- [GOAL OF THE EXERCISE]
Look through the data below for the line with "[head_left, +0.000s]" and the line with "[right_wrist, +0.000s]", then transcribe exactly from the first through the second, leaving out all pictures.

SOURCE RECORDS section start

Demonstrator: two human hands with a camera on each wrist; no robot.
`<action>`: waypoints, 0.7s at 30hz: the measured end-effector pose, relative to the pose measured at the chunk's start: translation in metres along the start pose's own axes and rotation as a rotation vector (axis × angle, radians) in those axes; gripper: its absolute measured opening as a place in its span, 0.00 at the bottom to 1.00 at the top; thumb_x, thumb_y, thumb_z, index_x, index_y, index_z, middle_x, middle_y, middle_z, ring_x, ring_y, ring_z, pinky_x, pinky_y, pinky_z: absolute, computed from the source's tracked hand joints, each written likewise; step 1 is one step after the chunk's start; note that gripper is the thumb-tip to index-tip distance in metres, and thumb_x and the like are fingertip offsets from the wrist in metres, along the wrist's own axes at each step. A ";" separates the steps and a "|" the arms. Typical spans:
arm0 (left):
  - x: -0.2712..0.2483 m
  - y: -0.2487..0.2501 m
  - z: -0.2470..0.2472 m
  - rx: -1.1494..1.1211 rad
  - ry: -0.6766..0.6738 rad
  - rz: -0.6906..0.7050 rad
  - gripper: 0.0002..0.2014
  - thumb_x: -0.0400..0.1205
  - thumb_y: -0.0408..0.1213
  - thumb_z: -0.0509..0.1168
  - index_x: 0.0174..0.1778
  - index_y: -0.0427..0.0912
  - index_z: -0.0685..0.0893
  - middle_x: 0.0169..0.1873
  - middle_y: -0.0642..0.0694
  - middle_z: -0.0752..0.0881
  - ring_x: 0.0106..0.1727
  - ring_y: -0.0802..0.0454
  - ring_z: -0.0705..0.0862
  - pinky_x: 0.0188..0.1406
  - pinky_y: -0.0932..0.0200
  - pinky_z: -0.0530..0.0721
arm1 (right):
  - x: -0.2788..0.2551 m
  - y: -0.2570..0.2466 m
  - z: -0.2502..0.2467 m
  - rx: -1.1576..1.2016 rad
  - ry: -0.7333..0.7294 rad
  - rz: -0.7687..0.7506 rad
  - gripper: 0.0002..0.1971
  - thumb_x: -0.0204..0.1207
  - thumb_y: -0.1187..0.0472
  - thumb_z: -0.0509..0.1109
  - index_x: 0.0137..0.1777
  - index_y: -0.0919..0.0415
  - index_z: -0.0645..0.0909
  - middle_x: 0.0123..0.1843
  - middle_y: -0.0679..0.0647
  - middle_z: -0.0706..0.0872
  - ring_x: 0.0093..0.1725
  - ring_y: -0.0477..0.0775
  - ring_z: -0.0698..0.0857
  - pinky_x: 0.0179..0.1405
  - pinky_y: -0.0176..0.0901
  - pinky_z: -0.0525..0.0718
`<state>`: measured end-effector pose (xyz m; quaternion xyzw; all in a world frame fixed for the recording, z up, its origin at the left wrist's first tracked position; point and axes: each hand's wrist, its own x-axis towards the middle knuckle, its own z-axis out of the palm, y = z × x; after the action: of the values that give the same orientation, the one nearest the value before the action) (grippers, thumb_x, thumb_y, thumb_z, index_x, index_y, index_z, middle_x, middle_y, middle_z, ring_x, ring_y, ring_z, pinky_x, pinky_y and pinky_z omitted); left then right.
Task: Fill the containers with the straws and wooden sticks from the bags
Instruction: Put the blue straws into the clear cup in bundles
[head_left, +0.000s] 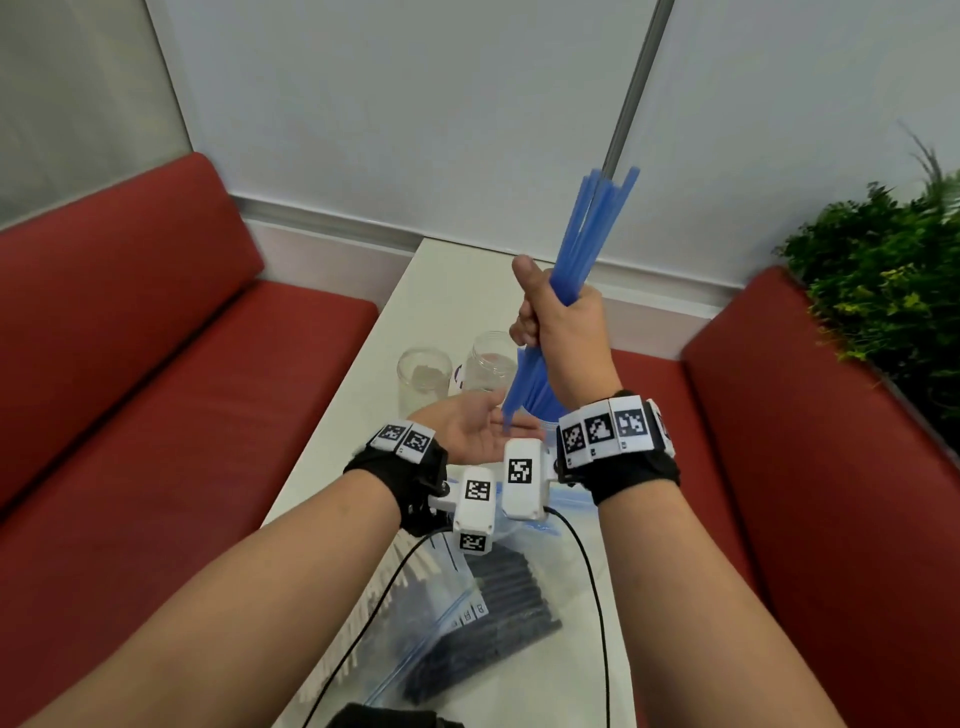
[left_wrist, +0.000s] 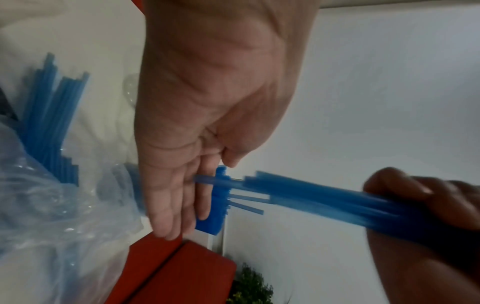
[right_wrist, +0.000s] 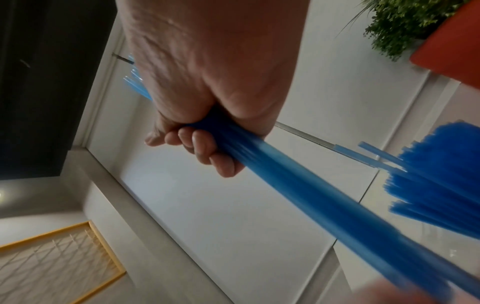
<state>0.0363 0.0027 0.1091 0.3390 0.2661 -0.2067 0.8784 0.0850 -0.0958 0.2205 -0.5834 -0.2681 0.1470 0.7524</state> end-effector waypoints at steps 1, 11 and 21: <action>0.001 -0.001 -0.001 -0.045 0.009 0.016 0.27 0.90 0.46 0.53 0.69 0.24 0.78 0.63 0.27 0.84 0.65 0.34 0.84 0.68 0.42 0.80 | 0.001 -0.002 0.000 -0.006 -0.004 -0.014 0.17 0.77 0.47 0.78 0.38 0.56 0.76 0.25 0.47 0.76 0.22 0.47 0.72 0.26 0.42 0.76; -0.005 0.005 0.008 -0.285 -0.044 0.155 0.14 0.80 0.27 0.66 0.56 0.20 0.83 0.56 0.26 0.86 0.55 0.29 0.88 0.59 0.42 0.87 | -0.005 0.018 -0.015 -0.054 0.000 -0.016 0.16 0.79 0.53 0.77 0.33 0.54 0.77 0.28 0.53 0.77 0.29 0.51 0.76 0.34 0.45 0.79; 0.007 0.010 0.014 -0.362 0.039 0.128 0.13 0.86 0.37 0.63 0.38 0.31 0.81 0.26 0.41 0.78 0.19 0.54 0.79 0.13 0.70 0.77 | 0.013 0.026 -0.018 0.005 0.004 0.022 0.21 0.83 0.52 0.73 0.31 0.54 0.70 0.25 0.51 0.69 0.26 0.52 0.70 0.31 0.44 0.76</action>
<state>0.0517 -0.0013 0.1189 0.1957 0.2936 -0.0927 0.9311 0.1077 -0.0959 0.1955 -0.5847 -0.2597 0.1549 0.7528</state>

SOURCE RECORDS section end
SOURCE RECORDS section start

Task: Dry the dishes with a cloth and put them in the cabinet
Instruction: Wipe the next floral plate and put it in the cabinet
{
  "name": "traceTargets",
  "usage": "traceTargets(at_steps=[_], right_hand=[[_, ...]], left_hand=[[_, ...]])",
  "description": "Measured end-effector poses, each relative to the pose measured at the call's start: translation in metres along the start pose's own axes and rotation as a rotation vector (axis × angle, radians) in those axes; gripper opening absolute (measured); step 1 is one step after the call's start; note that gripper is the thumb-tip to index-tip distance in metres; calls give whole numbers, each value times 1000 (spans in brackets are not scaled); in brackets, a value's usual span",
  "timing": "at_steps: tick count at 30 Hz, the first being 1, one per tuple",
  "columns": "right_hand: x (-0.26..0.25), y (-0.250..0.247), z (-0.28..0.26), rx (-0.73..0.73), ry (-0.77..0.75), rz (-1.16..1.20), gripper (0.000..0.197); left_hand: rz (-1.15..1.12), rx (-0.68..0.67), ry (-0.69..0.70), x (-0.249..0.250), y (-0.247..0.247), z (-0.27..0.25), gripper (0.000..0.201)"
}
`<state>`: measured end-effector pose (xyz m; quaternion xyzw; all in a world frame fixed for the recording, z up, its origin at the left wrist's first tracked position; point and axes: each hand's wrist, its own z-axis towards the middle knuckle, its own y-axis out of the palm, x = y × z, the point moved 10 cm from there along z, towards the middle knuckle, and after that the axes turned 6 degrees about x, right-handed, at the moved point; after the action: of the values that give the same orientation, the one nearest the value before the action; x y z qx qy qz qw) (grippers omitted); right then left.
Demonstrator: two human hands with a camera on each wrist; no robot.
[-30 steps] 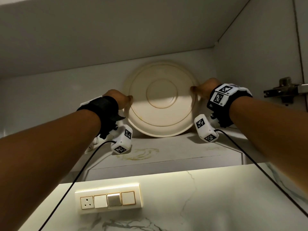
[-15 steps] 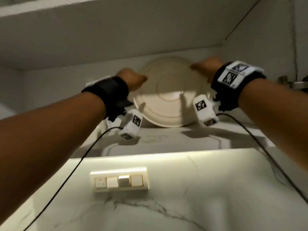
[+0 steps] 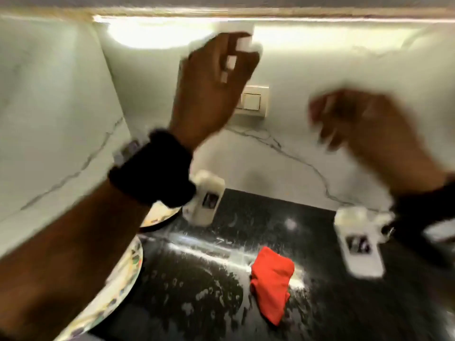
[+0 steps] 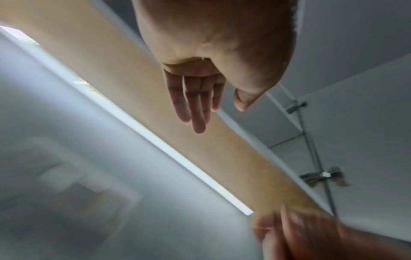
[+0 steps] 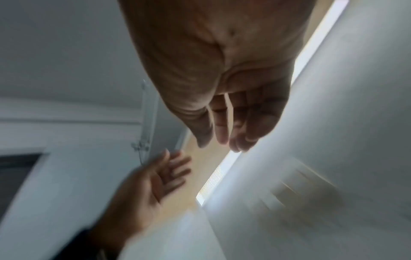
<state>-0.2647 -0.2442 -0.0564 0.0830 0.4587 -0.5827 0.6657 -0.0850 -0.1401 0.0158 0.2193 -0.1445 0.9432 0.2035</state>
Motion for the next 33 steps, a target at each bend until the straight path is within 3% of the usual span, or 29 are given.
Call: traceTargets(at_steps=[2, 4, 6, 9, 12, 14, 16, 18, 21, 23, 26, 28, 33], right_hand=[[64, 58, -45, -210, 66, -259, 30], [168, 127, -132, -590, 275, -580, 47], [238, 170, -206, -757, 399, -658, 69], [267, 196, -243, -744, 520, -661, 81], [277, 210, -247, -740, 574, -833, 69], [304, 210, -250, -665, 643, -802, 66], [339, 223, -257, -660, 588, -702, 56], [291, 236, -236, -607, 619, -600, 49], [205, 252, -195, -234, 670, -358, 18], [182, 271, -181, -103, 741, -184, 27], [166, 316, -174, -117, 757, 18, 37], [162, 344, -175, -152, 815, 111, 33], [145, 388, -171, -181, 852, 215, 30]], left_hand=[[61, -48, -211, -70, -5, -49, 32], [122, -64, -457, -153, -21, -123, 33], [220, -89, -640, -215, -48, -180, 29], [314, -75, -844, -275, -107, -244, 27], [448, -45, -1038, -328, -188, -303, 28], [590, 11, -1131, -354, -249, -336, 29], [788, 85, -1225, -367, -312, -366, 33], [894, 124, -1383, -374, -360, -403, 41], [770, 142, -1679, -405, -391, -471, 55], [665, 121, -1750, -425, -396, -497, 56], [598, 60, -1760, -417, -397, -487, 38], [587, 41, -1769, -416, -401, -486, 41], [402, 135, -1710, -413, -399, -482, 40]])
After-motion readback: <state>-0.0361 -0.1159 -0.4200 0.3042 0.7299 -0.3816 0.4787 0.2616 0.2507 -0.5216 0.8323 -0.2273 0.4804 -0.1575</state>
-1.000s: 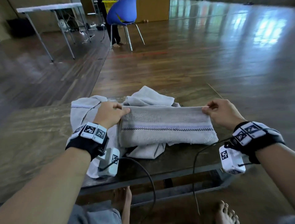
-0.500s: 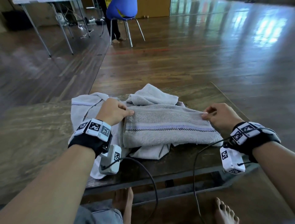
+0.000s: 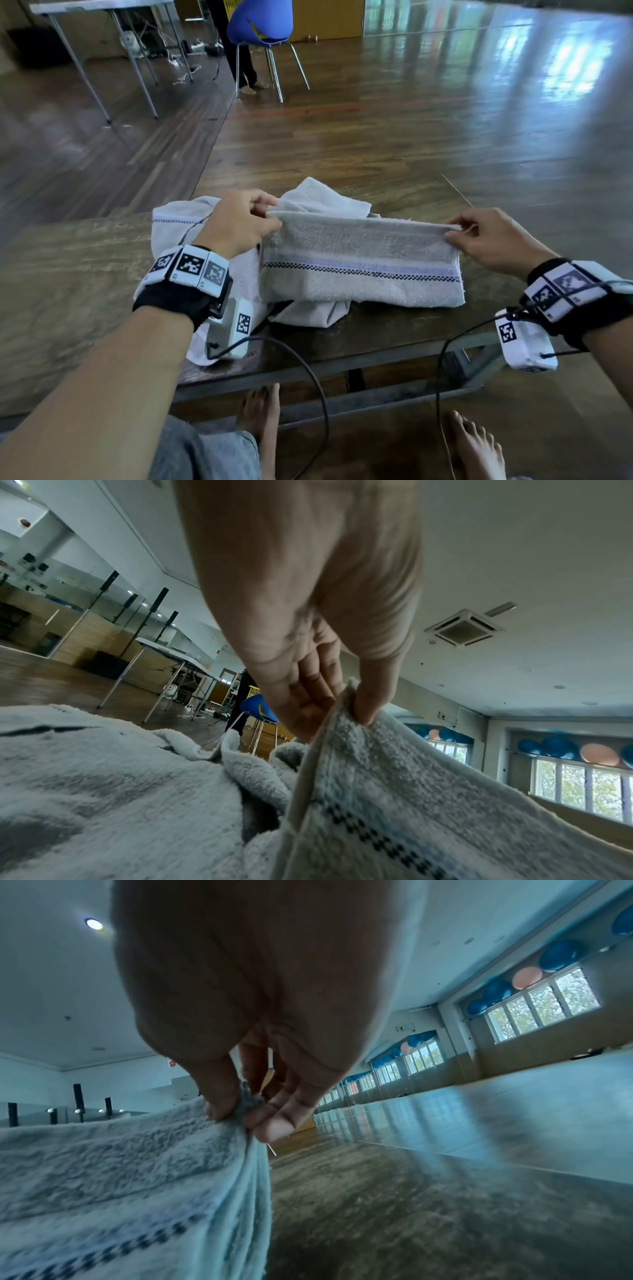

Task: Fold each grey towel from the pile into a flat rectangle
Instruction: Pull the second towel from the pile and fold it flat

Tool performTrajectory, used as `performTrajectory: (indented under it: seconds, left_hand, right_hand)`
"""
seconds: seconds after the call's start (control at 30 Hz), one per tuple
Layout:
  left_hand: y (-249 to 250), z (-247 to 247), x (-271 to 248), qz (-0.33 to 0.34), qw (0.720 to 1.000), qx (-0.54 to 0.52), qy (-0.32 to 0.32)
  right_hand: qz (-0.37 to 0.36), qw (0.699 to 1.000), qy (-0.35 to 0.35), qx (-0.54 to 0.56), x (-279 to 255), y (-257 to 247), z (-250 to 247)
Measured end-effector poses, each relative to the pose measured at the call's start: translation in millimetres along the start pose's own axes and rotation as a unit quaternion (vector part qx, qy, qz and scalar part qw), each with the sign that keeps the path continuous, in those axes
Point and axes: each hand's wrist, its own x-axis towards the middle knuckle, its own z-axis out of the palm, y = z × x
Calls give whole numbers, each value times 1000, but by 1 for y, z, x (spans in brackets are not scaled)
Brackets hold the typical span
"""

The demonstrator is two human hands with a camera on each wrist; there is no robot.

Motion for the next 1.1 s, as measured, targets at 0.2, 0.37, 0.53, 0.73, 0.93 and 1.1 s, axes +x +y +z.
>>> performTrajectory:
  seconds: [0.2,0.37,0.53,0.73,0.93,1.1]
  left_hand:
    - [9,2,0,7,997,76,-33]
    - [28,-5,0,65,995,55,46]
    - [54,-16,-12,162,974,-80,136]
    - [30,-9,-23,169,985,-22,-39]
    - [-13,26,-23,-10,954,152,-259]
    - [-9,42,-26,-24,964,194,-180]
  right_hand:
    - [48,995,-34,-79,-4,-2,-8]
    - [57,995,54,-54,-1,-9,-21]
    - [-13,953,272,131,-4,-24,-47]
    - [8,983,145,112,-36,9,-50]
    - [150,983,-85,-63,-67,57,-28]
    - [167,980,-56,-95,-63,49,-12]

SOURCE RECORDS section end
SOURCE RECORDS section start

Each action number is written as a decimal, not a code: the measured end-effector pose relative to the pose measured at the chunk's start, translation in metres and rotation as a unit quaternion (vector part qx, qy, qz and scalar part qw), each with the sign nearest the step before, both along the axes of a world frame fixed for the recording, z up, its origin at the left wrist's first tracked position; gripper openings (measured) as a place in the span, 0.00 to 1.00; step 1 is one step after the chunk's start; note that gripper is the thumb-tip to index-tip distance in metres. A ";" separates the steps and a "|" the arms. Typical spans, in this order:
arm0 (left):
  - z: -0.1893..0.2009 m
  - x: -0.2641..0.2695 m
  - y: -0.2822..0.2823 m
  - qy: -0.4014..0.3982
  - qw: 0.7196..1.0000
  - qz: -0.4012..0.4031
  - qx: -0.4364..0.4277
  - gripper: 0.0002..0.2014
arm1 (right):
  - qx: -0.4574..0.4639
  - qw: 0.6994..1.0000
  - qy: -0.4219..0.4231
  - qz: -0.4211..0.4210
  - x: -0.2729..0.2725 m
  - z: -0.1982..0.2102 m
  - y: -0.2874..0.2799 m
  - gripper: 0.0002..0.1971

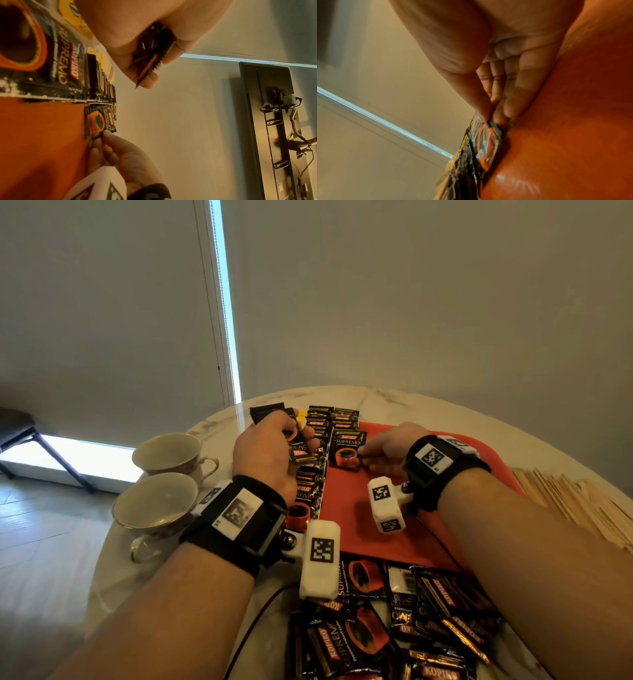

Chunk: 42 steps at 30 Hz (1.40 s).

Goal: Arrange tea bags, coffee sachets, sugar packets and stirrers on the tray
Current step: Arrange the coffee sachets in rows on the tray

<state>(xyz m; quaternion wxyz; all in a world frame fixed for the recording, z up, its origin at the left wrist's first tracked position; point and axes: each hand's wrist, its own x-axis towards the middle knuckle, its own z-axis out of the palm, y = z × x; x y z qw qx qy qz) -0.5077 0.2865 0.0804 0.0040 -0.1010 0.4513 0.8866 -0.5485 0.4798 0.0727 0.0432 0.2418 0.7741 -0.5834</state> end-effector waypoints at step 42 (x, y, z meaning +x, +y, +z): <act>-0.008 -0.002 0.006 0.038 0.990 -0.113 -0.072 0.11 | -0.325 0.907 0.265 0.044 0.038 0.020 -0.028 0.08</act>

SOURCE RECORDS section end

- [TASK OUTPUT]
[head_left, +0.000s] 
[left_wrist, +0.000s] 
[right_wrist, +0.000s] 

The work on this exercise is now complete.